▸ **About this exercise**: Take the line that contains "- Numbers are" and each line after it to the end of the data below, and set them down exactly, omitting pictures.
────
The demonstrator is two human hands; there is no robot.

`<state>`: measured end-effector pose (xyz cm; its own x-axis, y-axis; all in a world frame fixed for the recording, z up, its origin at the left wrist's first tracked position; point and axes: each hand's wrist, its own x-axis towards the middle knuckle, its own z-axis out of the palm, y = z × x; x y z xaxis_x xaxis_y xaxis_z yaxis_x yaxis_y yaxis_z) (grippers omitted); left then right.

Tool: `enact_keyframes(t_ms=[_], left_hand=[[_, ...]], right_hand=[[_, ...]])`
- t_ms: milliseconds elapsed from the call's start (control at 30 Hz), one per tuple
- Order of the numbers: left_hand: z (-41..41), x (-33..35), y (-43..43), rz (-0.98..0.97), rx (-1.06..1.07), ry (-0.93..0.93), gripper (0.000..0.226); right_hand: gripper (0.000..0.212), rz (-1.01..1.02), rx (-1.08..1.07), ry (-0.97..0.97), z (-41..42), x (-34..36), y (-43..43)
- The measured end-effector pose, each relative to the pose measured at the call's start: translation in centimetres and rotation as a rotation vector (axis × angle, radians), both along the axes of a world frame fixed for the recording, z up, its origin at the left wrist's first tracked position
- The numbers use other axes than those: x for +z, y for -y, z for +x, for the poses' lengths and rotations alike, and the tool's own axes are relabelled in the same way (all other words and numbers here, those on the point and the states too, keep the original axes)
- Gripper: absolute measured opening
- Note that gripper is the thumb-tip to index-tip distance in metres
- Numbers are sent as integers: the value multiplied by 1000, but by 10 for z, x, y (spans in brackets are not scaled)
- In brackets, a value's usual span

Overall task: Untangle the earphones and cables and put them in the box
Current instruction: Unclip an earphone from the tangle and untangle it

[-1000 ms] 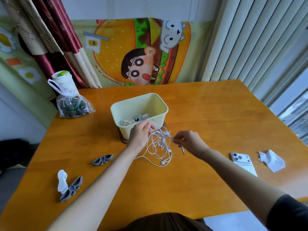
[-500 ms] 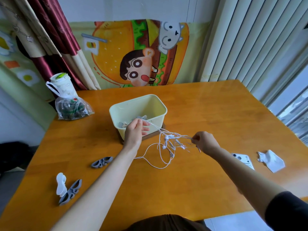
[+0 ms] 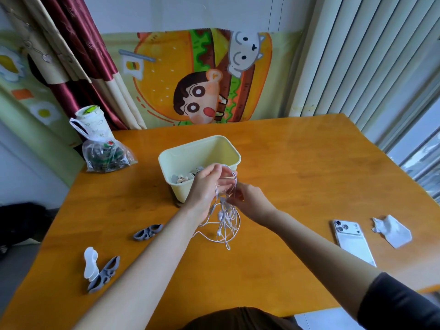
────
▸ **Answer for this exercise**:
- Numbers are sent as integers: the value multiplied by 1000, but by 10 for z, x, y (spans in brackets are not scaled)
- In brackets, a value's usual span

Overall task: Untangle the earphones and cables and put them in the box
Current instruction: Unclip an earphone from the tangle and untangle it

[-1000 ms] 
[-500 ms] 
[+0 ms] 

No more output will be produced.